**EXERCISE INSTRUCTIONS:**
Every line of the material should be output exactly as written.

**SOURCE DATA:**

· · · · · · ·

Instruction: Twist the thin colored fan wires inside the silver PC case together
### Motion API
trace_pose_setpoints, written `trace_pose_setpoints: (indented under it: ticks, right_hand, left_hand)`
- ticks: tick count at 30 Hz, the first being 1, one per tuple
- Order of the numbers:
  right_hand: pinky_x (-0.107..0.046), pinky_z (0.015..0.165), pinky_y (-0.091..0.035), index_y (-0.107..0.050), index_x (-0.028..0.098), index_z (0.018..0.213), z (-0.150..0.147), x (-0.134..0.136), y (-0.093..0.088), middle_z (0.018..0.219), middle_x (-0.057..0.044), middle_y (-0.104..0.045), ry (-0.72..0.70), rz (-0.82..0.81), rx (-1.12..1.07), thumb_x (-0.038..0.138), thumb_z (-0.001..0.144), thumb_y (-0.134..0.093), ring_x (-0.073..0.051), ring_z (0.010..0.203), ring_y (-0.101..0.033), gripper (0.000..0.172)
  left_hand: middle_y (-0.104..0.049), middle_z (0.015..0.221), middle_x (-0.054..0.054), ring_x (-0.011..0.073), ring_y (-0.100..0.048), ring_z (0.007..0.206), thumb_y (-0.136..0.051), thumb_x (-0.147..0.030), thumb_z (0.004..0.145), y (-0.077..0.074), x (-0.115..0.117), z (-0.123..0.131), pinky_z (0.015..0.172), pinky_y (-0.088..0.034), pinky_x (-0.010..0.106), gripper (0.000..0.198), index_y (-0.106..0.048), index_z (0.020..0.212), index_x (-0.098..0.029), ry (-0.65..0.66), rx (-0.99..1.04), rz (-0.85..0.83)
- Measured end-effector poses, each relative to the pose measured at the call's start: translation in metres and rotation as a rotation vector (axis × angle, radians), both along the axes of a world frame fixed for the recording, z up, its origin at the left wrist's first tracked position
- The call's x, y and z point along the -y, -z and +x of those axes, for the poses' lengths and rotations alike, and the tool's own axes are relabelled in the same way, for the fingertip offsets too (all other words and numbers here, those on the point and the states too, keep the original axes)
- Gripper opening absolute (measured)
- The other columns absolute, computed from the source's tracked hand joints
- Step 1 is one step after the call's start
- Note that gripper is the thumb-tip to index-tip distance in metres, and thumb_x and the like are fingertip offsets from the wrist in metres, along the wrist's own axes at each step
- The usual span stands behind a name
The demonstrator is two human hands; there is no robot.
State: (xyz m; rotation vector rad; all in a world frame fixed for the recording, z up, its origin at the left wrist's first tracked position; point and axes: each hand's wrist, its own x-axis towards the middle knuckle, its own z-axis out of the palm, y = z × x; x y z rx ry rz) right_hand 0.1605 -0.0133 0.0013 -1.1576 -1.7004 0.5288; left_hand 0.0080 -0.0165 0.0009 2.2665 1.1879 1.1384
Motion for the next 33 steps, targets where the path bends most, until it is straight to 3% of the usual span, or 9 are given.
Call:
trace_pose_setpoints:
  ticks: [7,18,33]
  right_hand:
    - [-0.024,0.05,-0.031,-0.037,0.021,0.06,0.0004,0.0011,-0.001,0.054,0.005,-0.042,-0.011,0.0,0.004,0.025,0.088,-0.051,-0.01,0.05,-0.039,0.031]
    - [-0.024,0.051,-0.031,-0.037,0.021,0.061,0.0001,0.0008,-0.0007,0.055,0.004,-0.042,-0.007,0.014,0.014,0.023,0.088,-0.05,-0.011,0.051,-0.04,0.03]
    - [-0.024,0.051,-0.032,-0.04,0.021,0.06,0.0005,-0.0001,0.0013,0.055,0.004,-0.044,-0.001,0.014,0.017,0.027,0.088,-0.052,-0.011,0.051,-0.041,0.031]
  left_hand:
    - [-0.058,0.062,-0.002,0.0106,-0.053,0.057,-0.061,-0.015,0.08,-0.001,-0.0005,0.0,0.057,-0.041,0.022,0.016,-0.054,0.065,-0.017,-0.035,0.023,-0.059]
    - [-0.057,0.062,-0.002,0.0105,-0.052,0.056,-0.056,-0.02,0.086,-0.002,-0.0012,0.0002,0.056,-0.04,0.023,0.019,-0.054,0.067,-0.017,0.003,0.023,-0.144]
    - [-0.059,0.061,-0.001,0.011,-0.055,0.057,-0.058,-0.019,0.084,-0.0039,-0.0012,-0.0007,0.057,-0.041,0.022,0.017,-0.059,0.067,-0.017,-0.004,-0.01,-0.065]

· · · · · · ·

**EXPECTED ANSWER:**
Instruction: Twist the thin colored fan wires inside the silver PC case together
### Motion API
trace_pose_setpoints, written `trace_pose_setpoints: (indented under it: ticks, right_hand, left_hand)`
- ticks: tick count at 30 Hz, the first being 1, one per tuple
- Order of the numbers:
  right_hand: pinky_x (-0.107..0.046), pinky_z (0.015..0.165), pinky_y (-0.091..0.035), index_y (-0.107..0.050), index_x (-0.028..0.098), index_z (0.018..0.213), z (-0.150..0.147), x (-0.134..0.136), y (-0.093..0.088), middle_z (0.018..0.219), middle_x (-0.057..0.044), middle_y (-0.104..0.045), ry (-0.72..0.70), rz (-0.82..0.81), rx (-1.12..1.07), thumb_x (-0.038..0.138), thumb_z (-0.001..0.144), thumb_y (-0.134..0.093), ring_x (-0.073..0.051), ring_z (0.010..0.203), ring_y (-0.101..0.033), gripper (0.000..0.172)
  left_hand: middle_y (-0.104..0.049), middle_z (0.015..0.221), middle_x (-0.054..0.054), ring_x (-0.011..0.073), ring_y (-0.100..0.048), ring_z (0.007..0.206), thumb_y (-0.136..0.051), thumb_x (-0.147..0.030), thumb_z (0.004..0.145), y (-0.077..0.074), x (-0.115..0.117), z (-0.123..0.131), pinky_z (0.015..0.172), pinky_y (-0.088..0.034), pinky_x (-0.010..0.106), gripper (0.000..0.198), index_y (-0.106..0.048), index_z (0.020..0.212), index_x (-0.098..0.029), ry (-0.65..0.66), rx (-0.99..1.04), rz (-0.85..0.83)
- Measured end-effector poses, each relative to the pose measured at the call's start: translation in metres and rotation as a rotation vector (axis × angle, radians), both along the axes of a world frame fixed for the recording, z up, its origin at the left wrist's first tracked position
- The call's x, y and z point along the -y, -z and +x of those axes, for the poses' lengths and rotations alike, and the tool's own axes are relabelled in the same way, for the fingertip offsets too (all other words and numbers here, those on the point and the states too, keep the original axes)
- Gripper opening absolute (measured)
- The other columns absolute, computed from the source's tracked hand joints
- Step 1 is one step after the call's start
- Note that gripper is the thumb-tip to index-tip distance in metres, and thumb_x and the like are fingertip offsets from the wrist in metres, along the wrist's own axes at each step
- The usual span stands behind a name
The demonstrator is two human hands; there is no robot.
State: (xyz m; rotation vector rad; all in a world frame fixed for the recording, z up, its origin at the left wrist's first tracked position; point and axes: each hand's wrist, its own x-axis towards the middle knuckle, its own z-axis out of the palm, y = z × x; x y z rx ry rz) right_hand 0.1605 -0.0133 0.0013 -1.1576 -1.7004 0.5288; left_hand 0.0080 -0.0165 0.0009 2.2665 1.1879 1.1384
Motion for the next 33 steps, targets where the path bends most, until it is straight to 3% of the usual span, or 9 are given.
Call:
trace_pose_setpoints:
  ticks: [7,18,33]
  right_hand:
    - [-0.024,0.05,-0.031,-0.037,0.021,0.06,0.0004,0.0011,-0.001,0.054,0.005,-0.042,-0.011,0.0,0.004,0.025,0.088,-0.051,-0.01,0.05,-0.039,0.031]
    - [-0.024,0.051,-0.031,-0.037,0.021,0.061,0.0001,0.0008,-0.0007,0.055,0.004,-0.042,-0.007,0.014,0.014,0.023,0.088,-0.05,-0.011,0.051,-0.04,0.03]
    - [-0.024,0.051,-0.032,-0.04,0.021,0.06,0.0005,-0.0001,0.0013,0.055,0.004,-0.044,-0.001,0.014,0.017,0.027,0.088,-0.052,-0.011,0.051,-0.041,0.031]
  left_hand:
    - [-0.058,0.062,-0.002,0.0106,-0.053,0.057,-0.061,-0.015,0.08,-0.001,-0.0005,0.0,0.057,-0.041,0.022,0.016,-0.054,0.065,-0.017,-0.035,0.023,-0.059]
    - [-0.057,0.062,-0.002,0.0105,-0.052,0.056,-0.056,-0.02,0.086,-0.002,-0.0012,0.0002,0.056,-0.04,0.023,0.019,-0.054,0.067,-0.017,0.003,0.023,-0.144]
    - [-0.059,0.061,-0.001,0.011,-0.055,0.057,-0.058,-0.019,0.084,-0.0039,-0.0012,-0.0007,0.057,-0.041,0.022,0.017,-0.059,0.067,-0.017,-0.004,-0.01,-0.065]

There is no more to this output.